#### Task brief:
Every line that appears in the listing is to be set down verbatim.

#### Data shown:
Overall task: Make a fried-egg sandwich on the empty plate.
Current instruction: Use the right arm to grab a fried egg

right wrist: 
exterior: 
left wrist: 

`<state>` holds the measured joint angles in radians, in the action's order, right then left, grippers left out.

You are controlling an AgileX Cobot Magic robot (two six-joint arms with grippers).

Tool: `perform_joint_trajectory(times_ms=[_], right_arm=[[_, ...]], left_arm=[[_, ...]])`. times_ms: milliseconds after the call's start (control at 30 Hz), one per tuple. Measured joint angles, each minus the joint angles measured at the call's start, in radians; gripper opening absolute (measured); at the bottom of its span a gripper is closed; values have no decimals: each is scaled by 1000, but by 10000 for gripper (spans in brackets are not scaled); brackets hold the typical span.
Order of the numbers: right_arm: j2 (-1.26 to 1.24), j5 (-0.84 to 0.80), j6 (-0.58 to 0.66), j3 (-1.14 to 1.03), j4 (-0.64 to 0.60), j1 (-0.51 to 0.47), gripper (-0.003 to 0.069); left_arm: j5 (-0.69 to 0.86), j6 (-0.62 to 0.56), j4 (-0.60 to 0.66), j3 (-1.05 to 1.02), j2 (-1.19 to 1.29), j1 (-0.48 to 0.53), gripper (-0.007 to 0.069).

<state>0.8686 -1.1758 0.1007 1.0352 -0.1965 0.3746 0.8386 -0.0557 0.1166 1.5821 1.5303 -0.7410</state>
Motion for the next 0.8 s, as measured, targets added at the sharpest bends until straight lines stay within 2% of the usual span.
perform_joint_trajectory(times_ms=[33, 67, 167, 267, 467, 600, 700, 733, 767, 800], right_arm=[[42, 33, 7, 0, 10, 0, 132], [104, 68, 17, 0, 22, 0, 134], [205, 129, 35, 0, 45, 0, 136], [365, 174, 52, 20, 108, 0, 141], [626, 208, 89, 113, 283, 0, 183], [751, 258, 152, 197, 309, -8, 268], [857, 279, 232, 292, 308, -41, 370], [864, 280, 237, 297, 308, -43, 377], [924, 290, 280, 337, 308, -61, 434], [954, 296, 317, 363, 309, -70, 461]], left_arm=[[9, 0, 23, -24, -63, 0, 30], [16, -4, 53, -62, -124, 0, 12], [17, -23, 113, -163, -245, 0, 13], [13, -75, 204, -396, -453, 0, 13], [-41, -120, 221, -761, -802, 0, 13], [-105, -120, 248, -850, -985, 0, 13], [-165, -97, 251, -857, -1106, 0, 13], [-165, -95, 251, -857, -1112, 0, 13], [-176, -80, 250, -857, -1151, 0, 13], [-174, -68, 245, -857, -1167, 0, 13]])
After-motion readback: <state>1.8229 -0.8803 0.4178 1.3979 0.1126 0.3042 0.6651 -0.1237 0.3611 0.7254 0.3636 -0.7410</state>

#### Answer box:
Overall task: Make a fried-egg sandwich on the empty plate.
Current instruction: Use the right arm to grab a fried egg

right wrist: 
exterior: 
left wrist: 

`<state>` holds the measured joint angles in radians, in the action's order, right then left, grippers left out.

You are controlling an AgileX Cobot Magic robot (two six-joint arms with grippers).

Tool: `perform_joint_trajectory(times_ms=[_], right_arm=[[_, ...]], left_arm=[[_, ...]])`. times_ms: milliseconds after the call's start (control at 30 Hz), one per tuple. Measured joint angles, each minus the joint angles measured at the call's start, in radians; gripper opening absolute (measured); at the bottom of its span a gripper is closed; values have no decimals: each is scaled by 1000, but by 10000 for gripper (spans in brackets are not scaled); brackets hold the typical span.
Order of the numbers: right_arm: j2 (-1.26 to 1.24), j5 (-0.84 to 0.80), j6 (-0.58 to 0.66), j3 (-1.14 to 1.03), j4 (-0.64 to 0.60), j1 (-0.51 to 0.47), gripper (-0.003 to 0.069); left_arm: j5 (-0.69 to 0.86), j6 (-0.62 to 0.56), j4 (-0.60 to 0.66), j3 (-1.05 to 1.02), j2 (-1.19 to 1.29), j1 (-0.48 to 0.53), gripper (-0.007 to 0.069).

<state>0.8686 -1.1758 0.1007 1.0352 -0.1965 0.3746 0.8386 -0.0557 0.1166 1.5821 1.5303 -0.7410</state>
Motion for the next 0.8 s, as measured, targets added at the sharpest bends until straight lines stay within 2% of the usual span.
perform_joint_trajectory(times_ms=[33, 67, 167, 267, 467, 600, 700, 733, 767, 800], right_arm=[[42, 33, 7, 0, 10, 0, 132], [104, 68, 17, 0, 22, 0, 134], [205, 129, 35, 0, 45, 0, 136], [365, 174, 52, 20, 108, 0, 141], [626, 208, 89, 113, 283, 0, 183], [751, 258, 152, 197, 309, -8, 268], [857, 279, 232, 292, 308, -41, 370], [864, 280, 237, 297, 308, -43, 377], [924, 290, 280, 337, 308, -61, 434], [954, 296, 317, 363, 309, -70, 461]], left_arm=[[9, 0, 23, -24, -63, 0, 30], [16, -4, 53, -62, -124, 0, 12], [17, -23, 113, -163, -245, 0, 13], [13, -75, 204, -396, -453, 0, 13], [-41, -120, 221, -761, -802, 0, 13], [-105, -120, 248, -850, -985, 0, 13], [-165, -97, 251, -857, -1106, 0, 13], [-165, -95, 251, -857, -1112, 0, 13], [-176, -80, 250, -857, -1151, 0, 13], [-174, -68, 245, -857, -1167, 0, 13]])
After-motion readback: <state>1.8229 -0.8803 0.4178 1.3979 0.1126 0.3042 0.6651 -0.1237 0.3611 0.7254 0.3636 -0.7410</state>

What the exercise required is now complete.